Many trade unionists can’t imagine life outside centralised wage agreements (which is not the same as social partnership, by the way). That this view is buttressed by the sincere belief that progress can be made ‘inside the tent’ does not alter the fact that contradictions arise; in this case, the contradiction between a progressive vision on social insurance and the current imperative to accept the logic of wage deals premised on tax/PRSI cuts.
This almost endemic failure to visualise another route to their goals has set back progressive politics. It reinforces the tax cutting (and now PRSI-cutting) agenda of the Right. It hamstrings the trade union movement and progressive political parties (for Fianna Fail can use ICTU as a shield if the Left opposes such cuts – ‘Sure, don’t the trade unions support what we’re doing?). It creates a disconnect between the political goals of the trade union movement, and the reality within which centralised wage agreements exist.
This is not an argument for jettisoning social partnership or walking out of pay negotiations. That’s relatively easy in one sense. The problem is more deep-rooted – a profound lack of a political strategy that leads to political goals. What is desperately needed is a confident trade union movement that will impose its vision – not just on the negotiating table between the Government and employers – but on the political agenda itself. That need is not being fulfilled.

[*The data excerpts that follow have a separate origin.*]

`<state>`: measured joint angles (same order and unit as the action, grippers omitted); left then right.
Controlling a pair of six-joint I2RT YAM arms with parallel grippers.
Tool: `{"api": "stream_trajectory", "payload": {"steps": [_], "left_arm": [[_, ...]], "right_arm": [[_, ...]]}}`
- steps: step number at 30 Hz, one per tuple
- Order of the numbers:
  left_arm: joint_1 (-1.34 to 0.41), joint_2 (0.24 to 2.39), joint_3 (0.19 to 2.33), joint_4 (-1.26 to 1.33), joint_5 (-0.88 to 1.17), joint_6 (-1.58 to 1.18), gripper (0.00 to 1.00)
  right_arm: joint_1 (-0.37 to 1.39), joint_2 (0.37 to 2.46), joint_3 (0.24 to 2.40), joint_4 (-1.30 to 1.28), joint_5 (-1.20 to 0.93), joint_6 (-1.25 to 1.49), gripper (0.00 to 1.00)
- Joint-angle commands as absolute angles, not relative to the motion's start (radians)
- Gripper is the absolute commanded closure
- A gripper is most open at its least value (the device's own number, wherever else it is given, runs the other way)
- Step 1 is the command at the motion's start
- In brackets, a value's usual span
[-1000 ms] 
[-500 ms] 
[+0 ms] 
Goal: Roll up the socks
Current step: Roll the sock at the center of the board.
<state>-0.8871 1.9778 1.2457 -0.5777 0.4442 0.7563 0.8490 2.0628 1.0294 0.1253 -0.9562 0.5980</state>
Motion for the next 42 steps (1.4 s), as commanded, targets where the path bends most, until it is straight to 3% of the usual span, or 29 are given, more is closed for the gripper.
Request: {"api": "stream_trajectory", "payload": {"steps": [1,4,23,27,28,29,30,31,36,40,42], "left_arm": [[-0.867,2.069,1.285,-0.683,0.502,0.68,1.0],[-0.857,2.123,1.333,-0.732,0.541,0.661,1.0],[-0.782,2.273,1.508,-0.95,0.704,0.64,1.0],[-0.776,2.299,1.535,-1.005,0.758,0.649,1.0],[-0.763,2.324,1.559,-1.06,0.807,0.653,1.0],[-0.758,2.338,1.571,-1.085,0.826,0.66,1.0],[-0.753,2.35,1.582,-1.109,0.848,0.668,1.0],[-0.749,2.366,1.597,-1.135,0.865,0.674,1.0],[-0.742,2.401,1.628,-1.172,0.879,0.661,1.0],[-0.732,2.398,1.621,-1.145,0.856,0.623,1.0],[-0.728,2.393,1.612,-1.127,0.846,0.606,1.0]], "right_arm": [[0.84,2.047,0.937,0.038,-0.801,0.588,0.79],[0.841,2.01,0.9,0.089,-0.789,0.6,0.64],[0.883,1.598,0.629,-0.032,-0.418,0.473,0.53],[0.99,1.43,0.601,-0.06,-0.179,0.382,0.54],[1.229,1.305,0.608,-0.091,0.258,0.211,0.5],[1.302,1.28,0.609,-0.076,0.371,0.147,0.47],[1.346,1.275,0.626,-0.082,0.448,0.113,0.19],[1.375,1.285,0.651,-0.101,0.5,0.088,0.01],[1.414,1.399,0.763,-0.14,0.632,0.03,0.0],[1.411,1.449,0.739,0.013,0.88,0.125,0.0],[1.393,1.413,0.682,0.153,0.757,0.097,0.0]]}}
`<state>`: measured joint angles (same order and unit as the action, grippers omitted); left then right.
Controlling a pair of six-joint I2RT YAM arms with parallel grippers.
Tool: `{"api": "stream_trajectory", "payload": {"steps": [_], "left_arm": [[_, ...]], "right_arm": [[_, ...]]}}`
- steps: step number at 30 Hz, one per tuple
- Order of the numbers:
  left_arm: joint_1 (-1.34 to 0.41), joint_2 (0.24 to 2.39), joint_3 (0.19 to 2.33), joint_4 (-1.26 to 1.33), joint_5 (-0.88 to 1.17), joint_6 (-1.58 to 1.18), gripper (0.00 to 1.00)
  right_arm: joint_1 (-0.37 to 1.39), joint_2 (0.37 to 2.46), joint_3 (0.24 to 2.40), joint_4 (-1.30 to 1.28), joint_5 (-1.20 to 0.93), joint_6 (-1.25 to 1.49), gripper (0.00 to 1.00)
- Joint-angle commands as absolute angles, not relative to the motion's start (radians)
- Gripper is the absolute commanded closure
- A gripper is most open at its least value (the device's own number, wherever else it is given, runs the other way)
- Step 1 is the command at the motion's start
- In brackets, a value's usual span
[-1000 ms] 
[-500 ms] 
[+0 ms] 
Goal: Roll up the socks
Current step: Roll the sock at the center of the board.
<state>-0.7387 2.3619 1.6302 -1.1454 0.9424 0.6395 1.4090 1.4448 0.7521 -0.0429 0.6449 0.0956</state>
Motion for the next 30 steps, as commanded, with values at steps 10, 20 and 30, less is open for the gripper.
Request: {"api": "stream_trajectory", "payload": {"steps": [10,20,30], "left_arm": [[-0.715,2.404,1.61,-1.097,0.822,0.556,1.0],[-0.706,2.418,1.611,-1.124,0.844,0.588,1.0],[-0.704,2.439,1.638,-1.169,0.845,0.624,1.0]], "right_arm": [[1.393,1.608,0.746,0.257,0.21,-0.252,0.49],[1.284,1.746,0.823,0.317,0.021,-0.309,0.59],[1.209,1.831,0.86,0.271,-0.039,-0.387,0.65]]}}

That’s how you can read ICTU’s pre-budget submission: at one level, a significant contribution to progressive policy making, made all the more important because it is one of the largest social organisations on this island; at another, more pessimistic level, a fatalistic acceptance of Government programmes that continue to chip away at the social fabric, all in the name of mechanistically concluding a wage agreement.
The loss to public discourse is immense. It is somewhat understandable that Left politicians are reluctant to spell out difficult truths such as ‘If you want European style services and infrastructure you’re gonna have to pay European level of taxes’. This shouldn’t excuse their timidity but in the political culture we live in, it is understandable – holding seats, holding deposits, and such.
ICTU has no such excuses. It does not run for office. It can stand apart from the electoral dynamic, take a longer view, and deliver home truths. This could begin to shift the parameters of the debate, puncture holes in right-wing arguments and create rifts through which the Left could progress. In tandem, the trade union movement and the Left could begin to shape an alternative debate, founded on an open and honest dialogue with people.
But ICTU is caught up in its own dynamic – the logic of concluding wage deals. And if that means taking up positions that stand its own proposals on their heads, then so be it. That this isn’t the only logic in town is no consolation.
That’s what you get for being around the block enough times. Oh, well, the Gallagher’s are having another party. I think I’ll crash it.